From my perspective, the promises are less solid than the specter haunting our information ecosystem, and I’m not alone in thinking this way. Lindsay Gorman, senior fellow for emerging technologies at the Alliance for Securing Democracy, said during one panel that “There are more negative examples than positive ones” in response to a question about positive use cases of artificial intelligence in elections.

“The real positive use case for tech isn’t about detecting what’s fake,” Gorman said. “But authenticating what’s real.” 

A concrete example of using technology for authentication is a new camera from Sony that allows publishers to request the metadata for a given photo to understand where it originated and to prove it is real. Another example could be embedding information into communications around elections that can be verified by an end user.  Promising concepts—but ones that would require buy-in from technology companies and widespread adoption by end users to make a dent in the disinformation problem. 

The other side of that coin, as Gorman alluded to, is detecting what’s fake. Technologists at SXSW tended to focus their discussions on high-tech tools to defend against and ameliorate the effects of machine-fueled disinformation. Such tools can be helpful for researchers and journalists who don’t want to be duped. But as one questioner astutely noted, good and bad actors are now engaged in a technological arms race and more sophisticated detection tools provoke new techniques for deception. 

Unfortunately, there’s little hope for policy solutions at the federal level in our current political environment. If we can’t get Congress to pass a bill to crack down on phone call spam, we shouldn’t hold our breath when it comes to regulating technologies that can fuel disinformation. Jena Griswold, Colorado’s secretary of state, put it bluntly during one panel.

“Congress, at this point under the current speaker, is basically nonfunctional,” Griswold said.
“Everybody says, ‘Oh, Congress can pass a law.’ And they can.

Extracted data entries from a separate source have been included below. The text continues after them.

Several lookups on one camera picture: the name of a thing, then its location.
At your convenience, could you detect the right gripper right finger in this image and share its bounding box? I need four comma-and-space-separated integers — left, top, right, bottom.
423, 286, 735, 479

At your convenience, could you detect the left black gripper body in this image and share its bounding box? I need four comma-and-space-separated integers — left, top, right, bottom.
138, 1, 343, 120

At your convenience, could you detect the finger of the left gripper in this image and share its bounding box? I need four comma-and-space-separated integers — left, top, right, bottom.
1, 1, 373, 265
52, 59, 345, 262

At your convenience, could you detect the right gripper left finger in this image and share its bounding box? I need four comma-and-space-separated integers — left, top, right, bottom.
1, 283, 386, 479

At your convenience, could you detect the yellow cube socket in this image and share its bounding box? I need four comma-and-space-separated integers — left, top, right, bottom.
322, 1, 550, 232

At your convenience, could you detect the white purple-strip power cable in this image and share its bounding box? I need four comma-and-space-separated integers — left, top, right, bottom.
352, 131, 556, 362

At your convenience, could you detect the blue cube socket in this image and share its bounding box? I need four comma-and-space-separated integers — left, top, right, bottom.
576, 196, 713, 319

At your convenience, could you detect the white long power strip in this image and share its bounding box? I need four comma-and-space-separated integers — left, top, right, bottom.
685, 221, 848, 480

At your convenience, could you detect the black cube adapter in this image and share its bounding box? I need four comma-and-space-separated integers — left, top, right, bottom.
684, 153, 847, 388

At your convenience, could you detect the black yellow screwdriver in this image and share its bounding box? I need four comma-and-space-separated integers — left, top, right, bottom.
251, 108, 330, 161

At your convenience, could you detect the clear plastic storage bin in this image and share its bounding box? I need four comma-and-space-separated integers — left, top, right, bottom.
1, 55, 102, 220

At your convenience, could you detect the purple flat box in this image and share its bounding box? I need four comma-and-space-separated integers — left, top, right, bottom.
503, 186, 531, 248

But they won’t. Let’s not waste much effort. … Many elected officials want the disinformation. There are literally hundreds of election deniers in Congress. Do you think they’re going to allow a federal agency to counter disinformation?”

Joan Donovan, assistant professor of journalism at Boston University, agreed that we shouldn’t have much faith in our political institutions to legislate the issue.

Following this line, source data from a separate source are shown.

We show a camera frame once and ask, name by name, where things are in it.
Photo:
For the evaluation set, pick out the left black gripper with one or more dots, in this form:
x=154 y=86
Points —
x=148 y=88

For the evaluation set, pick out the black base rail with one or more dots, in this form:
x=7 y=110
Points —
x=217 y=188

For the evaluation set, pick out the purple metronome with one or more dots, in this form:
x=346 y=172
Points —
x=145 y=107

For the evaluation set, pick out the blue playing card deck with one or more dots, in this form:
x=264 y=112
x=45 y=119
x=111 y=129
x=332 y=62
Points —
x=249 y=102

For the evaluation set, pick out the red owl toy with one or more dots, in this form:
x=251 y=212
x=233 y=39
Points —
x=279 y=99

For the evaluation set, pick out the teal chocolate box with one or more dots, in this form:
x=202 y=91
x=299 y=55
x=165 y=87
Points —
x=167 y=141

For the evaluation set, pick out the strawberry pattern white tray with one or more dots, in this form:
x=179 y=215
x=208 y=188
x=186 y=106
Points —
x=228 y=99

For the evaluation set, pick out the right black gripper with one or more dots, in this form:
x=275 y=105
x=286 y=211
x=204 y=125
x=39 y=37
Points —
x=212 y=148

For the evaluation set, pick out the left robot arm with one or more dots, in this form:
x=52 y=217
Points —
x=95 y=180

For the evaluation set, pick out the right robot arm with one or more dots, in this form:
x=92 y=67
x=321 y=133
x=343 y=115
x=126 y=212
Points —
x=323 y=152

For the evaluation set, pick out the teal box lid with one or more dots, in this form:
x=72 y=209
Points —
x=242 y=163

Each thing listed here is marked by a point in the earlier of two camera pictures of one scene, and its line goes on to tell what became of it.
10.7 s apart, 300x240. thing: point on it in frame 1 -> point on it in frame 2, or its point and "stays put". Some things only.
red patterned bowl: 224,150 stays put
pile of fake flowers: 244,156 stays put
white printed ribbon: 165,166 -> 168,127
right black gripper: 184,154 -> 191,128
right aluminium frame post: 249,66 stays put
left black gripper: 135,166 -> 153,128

“The biggest lobby on Capitol Hill is tech,” Donovan said. “They want to operate in a deregulated environment. … The reason why artificial intelligence or deepfakes are possible is years of social media use.” 

Griswold and other secretaries of state are concerned that deepfake videos and audio could be used to disrupt elections. 

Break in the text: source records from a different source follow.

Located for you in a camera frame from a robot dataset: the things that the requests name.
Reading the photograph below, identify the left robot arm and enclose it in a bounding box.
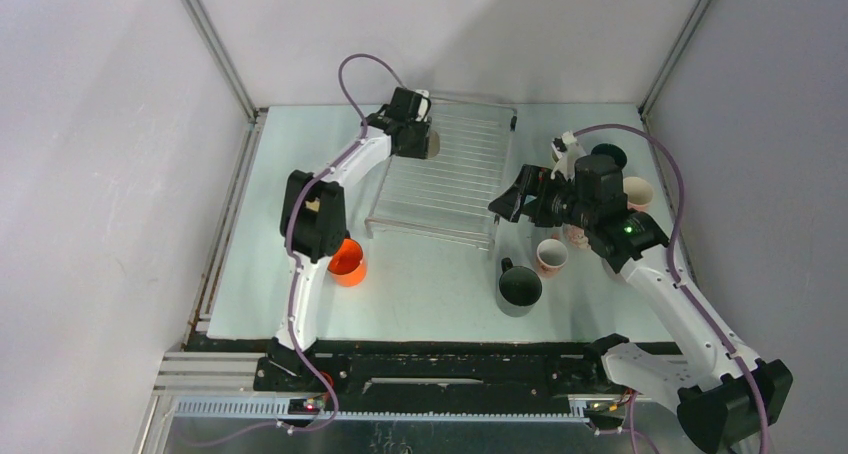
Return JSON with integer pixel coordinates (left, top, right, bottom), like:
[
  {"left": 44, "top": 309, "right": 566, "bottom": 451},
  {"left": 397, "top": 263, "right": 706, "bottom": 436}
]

“What if county clerks get a call cloning my voice telling them to do something,” Griswold said. “What if it happens all across the country at the same time? That could cause a very chaotic situation.”

Griswold said she is conducting training exercises to prepare her election officials for the worst. Sandra Stevenson, deputy photography director at the Washington Post, said the paper is constantly training its staff on how to identify fake imagery.

But in the social media age, when government officials and news outlets are no longer gatekeepers of information, all the training in the world may not be able to stop American citizens from falling victim to disinformation—which is why Donovan believes industry giants need to take the lead.

“We have to get commitments from these technology companies that are running international communications technologies that they are at least not willing to allow their platforms to become weaponized by foreign actors,” Donovan said. “They also have to take a look at the domestic actors. That will require industry coordination and reform. There’s a lot that we have to disentangle, but unfortunately the way our government is structured and these companies are structured is at odds with what we might call consumer safety.”